Try it: Below are records; copy every line in them that holds the word "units".

Stored records
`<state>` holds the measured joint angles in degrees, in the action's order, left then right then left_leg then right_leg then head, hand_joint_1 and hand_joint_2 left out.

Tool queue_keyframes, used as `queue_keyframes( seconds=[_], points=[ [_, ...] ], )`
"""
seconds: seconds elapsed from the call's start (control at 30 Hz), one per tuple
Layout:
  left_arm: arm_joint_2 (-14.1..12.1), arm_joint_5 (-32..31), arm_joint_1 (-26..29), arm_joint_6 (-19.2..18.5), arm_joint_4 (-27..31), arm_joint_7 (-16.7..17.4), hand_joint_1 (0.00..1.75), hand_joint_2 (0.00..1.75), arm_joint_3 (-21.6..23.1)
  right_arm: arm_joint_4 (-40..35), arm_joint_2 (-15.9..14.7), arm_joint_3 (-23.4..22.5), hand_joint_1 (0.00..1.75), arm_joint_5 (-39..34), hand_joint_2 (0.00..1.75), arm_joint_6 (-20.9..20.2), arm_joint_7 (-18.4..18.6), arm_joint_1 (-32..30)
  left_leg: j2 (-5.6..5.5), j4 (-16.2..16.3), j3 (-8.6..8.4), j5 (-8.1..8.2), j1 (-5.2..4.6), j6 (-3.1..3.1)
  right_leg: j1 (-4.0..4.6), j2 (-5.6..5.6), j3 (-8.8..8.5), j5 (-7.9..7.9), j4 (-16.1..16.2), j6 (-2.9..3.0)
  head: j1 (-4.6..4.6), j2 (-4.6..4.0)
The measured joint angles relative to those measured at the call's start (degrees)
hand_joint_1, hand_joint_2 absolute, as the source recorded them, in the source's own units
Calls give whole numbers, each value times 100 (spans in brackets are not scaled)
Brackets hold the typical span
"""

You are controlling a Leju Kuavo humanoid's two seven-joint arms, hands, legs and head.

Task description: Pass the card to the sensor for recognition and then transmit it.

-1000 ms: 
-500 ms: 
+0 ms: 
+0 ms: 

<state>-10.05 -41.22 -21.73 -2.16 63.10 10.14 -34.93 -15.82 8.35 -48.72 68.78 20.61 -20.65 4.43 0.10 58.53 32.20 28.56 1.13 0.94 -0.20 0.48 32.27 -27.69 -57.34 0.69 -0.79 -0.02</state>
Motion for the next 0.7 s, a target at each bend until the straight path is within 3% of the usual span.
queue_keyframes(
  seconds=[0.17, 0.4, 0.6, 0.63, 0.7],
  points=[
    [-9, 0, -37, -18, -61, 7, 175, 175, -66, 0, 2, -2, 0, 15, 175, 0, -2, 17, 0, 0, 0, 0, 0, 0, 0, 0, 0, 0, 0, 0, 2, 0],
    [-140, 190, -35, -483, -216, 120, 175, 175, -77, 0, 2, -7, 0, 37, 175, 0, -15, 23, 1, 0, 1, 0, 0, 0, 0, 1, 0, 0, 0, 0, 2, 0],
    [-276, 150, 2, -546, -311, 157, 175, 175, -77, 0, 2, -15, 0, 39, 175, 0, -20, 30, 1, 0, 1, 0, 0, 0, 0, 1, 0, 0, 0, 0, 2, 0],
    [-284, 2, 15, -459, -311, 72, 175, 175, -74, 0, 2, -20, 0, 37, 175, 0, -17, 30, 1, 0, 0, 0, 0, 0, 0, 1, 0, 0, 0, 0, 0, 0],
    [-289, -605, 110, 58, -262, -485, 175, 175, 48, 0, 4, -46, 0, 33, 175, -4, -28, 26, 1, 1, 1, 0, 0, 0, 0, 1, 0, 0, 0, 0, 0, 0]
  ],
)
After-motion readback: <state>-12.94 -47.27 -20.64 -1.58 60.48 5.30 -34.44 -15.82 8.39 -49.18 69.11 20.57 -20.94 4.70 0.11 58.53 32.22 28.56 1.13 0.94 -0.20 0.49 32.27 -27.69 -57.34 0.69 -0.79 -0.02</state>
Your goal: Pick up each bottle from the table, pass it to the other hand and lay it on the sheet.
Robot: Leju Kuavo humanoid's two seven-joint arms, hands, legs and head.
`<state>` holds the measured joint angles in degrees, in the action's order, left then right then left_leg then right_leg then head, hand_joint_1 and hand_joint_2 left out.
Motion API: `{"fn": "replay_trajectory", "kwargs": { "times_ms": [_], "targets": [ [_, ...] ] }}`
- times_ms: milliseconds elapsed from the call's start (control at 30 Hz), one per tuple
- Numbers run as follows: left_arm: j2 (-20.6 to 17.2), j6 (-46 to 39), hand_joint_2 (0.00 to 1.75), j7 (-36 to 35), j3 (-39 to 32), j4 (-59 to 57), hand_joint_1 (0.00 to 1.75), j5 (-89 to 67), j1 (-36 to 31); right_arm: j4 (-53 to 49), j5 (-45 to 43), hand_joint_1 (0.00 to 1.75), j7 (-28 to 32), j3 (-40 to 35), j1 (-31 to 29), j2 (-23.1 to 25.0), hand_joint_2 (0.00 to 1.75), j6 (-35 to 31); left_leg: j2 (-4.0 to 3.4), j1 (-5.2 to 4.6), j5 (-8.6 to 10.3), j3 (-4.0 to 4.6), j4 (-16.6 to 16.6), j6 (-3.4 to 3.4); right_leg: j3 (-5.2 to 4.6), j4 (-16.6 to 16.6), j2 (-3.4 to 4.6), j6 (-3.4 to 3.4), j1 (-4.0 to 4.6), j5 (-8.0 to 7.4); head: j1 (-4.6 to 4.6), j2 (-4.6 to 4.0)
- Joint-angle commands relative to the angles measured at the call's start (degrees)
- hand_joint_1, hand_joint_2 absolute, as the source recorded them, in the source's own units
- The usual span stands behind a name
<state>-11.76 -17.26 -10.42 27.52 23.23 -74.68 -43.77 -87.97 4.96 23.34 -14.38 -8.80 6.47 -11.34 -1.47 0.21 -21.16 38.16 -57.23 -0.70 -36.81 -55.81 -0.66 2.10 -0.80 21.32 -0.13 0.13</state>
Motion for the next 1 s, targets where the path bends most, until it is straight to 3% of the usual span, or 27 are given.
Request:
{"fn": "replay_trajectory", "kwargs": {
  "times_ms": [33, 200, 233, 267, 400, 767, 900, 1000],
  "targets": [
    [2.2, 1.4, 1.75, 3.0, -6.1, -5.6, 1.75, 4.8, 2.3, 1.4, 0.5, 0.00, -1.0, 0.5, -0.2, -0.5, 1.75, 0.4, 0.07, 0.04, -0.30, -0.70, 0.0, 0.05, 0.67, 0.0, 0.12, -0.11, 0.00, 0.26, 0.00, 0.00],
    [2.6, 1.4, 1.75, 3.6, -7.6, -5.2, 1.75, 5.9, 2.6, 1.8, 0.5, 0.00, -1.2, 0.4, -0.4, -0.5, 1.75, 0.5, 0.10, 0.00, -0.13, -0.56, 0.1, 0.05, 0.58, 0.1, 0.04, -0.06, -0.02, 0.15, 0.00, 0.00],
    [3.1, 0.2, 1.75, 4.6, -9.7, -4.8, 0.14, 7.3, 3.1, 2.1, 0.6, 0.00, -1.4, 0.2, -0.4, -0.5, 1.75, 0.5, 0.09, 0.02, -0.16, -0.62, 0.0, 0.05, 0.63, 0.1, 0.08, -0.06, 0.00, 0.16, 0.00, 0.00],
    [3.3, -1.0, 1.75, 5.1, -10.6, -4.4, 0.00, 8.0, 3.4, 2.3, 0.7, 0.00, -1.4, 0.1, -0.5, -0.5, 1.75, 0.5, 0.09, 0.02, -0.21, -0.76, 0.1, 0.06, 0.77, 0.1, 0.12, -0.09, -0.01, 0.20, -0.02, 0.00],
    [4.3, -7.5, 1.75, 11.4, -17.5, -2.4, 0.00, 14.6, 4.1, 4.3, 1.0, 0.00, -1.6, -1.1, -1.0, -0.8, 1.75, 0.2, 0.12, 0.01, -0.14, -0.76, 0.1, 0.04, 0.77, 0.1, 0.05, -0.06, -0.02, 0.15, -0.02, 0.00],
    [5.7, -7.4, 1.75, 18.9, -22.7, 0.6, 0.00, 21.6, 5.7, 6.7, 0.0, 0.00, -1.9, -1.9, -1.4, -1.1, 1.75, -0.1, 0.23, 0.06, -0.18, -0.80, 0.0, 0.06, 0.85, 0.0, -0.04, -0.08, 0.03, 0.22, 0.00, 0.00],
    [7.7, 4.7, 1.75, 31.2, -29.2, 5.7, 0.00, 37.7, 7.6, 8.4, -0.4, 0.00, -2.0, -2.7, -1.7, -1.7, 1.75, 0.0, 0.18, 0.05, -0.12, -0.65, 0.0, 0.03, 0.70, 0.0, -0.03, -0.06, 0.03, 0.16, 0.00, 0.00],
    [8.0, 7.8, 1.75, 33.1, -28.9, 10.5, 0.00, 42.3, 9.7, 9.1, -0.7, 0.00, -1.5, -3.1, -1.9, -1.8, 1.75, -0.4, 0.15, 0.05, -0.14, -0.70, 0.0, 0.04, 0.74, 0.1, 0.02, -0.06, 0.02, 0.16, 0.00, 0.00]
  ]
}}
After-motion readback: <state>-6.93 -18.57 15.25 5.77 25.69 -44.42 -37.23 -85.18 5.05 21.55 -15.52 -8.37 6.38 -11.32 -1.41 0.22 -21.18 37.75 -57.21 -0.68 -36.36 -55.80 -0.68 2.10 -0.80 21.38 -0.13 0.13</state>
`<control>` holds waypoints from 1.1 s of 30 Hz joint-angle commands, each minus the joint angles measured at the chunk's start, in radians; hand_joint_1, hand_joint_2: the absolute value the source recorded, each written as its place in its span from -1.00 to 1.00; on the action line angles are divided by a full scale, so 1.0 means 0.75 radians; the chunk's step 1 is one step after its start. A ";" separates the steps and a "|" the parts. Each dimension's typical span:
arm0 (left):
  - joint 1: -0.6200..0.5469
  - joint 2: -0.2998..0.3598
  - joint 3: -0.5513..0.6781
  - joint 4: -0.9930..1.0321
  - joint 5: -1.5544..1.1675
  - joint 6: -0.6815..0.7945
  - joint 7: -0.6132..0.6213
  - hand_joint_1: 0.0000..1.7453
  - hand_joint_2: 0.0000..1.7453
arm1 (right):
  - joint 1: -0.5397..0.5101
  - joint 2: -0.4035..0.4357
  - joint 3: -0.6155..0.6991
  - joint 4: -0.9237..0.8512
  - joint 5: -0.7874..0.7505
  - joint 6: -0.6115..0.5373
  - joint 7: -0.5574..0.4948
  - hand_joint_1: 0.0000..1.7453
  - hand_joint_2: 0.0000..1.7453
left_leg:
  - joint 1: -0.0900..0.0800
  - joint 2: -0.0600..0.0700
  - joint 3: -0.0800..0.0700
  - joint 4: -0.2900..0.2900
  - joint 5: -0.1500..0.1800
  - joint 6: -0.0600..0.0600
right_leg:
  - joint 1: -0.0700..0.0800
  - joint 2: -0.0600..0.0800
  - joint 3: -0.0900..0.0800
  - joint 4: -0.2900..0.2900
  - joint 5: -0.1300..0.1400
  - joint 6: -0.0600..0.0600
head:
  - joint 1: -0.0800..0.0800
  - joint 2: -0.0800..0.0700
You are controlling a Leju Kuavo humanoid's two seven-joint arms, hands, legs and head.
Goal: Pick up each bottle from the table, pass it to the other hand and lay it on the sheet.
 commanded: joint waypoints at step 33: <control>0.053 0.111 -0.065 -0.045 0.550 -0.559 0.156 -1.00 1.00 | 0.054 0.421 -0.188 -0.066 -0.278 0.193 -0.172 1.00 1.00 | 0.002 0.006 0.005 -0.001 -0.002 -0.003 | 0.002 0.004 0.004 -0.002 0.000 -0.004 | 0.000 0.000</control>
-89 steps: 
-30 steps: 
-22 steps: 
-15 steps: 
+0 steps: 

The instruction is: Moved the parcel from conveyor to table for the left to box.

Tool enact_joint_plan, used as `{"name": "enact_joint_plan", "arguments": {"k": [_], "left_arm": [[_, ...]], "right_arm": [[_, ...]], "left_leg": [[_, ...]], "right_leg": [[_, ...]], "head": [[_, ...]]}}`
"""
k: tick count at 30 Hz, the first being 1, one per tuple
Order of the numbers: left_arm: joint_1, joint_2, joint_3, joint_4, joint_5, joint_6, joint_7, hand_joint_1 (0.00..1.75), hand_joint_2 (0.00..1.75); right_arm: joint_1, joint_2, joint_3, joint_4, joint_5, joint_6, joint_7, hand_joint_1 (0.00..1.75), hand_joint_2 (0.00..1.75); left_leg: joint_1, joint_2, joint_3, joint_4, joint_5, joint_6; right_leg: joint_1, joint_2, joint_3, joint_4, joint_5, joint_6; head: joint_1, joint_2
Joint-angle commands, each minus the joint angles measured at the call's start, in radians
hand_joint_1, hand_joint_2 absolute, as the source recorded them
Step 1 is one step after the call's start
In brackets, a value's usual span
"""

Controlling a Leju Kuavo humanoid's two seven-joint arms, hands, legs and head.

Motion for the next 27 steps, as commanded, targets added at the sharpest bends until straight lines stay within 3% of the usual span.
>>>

Problem solution:
hand_joint_1, hand_joint_2 absolute, as the source recorded them, in the source's own units
- hand_joint_1, hand_joint_2 absolute, as the source recorded them, in the source's own units

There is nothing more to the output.